Performance of Automatic Differentiation Tools in The Dynamic Simulation of Multibody Systems Based on a Semi-Recursive Penalty Formulation
|Title||Performance of Automatic Differentiation Tools in The Dynamic Simulation of Multibody Systems Based on a Semi-Recursive Penalty Formulation|
|Publication Type||Journal Article|
|Year of Publication||2013|
|Authors||Callejo, A, Narayanan, SHK, J. de Jalon, G, Norris, B|
|Journal||Computer Methods in Applied Mechanics and Engineering|
Within the multibody systems literature, few attempts have been made to use automatic differentiation for solving forward multibody dynamics and evaluating its computational efficiency.
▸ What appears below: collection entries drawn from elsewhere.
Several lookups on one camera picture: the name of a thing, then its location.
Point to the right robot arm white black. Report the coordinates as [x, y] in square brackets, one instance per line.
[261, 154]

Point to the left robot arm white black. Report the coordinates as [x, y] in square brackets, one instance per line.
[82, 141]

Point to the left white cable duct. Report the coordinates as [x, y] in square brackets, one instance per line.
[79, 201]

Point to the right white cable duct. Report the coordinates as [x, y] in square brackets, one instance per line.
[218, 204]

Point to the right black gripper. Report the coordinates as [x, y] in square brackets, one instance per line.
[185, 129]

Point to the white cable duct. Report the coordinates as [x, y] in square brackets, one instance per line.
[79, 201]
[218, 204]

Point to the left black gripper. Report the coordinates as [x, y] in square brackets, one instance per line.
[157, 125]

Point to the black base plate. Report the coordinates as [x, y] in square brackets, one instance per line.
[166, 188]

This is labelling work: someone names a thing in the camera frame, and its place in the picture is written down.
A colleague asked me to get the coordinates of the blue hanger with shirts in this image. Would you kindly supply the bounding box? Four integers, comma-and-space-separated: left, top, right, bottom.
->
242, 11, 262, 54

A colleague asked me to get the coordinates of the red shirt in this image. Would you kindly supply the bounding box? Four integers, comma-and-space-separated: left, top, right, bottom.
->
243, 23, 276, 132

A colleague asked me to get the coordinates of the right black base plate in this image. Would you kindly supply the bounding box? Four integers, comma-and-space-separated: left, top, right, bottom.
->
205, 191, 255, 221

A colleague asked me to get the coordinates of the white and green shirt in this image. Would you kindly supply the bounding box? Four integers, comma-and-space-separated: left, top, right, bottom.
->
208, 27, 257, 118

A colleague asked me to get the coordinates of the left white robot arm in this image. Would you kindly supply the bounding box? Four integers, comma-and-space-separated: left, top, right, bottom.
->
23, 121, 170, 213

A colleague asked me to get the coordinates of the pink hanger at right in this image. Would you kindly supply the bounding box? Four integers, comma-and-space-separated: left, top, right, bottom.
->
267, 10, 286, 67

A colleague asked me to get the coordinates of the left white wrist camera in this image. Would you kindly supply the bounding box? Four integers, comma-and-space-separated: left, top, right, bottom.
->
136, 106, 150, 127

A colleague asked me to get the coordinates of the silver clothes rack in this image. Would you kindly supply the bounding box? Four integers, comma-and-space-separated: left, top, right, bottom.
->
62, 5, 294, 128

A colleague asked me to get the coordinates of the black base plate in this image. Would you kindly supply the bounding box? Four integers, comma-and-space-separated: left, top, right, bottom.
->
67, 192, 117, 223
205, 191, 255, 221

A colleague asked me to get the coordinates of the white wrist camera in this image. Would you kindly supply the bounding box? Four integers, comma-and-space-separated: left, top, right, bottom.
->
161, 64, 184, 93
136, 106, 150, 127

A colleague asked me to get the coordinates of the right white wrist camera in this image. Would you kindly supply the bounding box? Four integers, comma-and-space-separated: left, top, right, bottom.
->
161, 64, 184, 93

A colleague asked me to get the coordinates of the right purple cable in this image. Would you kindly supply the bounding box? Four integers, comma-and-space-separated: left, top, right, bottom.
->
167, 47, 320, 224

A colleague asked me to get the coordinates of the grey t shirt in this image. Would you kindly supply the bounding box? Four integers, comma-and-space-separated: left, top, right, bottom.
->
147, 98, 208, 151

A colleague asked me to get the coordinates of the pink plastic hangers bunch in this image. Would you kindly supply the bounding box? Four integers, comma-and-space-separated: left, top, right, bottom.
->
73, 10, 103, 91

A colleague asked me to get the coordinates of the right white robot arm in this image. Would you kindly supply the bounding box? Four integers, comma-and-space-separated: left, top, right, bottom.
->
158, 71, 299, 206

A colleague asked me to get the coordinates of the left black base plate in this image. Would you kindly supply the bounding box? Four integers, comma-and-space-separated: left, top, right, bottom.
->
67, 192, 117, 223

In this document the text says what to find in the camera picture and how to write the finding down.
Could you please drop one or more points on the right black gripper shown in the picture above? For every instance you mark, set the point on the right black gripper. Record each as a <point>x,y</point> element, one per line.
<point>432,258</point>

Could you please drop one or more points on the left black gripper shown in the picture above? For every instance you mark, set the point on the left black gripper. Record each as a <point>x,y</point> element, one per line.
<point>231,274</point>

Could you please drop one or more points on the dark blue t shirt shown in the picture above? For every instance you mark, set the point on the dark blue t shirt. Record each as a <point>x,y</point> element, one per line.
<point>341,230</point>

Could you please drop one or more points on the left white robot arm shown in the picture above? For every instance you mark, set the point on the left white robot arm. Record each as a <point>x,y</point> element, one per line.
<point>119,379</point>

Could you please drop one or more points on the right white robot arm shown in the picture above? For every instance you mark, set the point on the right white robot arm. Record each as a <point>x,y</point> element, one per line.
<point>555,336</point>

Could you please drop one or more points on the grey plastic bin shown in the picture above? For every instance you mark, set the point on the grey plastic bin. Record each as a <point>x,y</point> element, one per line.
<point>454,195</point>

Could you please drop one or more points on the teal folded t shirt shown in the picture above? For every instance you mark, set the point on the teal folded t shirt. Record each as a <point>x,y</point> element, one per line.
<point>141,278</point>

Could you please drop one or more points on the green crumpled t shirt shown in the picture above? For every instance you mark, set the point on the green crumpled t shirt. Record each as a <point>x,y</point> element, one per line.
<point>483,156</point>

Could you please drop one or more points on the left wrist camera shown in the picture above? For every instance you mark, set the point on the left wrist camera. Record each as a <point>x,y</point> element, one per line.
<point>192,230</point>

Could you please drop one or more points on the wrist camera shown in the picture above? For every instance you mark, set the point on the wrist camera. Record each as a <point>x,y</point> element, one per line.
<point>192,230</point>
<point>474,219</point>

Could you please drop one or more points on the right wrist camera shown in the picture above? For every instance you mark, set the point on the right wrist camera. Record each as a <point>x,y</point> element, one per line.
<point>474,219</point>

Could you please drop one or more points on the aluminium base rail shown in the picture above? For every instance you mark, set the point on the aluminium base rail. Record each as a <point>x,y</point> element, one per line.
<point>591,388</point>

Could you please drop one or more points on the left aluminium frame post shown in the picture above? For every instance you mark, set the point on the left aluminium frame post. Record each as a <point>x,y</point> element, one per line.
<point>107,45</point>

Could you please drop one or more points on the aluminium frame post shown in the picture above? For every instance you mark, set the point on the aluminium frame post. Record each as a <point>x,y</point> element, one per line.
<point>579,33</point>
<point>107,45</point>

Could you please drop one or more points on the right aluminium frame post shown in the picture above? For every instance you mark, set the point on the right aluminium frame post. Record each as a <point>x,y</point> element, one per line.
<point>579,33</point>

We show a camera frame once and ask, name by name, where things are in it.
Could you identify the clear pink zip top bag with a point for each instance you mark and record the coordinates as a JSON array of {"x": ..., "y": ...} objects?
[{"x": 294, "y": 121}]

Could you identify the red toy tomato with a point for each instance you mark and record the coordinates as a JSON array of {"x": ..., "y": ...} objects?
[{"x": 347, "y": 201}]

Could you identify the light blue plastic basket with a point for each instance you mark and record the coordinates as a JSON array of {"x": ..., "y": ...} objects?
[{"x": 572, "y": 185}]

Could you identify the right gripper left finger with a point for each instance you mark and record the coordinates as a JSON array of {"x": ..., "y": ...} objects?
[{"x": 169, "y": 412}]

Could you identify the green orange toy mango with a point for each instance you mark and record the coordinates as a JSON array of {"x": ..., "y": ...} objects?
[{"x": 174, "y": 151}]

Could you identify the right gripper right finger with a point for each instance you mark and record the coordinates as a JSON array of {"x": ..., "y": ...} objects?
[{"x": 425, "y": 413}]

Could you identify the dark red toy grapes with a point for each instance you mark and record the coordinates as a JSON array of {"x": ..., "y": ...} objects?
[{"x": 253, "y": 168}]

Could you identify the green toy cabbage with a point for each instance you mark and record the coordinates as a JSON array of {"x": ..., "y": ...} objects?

The most relevant implementations are found in the sensitivity analysis field, but they rarely address automatic differentiation issues in depth. This paper presents a thorough analysis of automatic differentiation tools in the time integration of multibody systems. To that end, a penalty formulation is implemented. First, open-chain generalized positions and velocities are computed recursively, while using Cartesian coordinates to define local geometry. Second, the equations of motion are implicitly integrated by using the trapezoidal rule and a Newton-Raphson iteration. Third, velocity and acceleration projections are carried out to enforce kinematic constraints. For the computation of Newton-Raphson’s tangent matrix, instead of using numerical or analytical differentiation, automatic differentiation is implemented here. Specifically, the source-to-source transformation tool ADIC2 and the operator overloading tool ADOL-C are employed, in both dense and sparse modes. The theoretical approach is backed by the numerical analysis of a 1-DOF spatial four-bar mechanism, three different configurations of a 15-DOF multiple four-bar linkage, and a 16-DOF coach maneuver. Numerical and automatic differentiation are compared in terms of their computational efficiency and accuracy. Overall, we provide a global perspective of the efficiency of automatic differentiation in the field of multibody systems.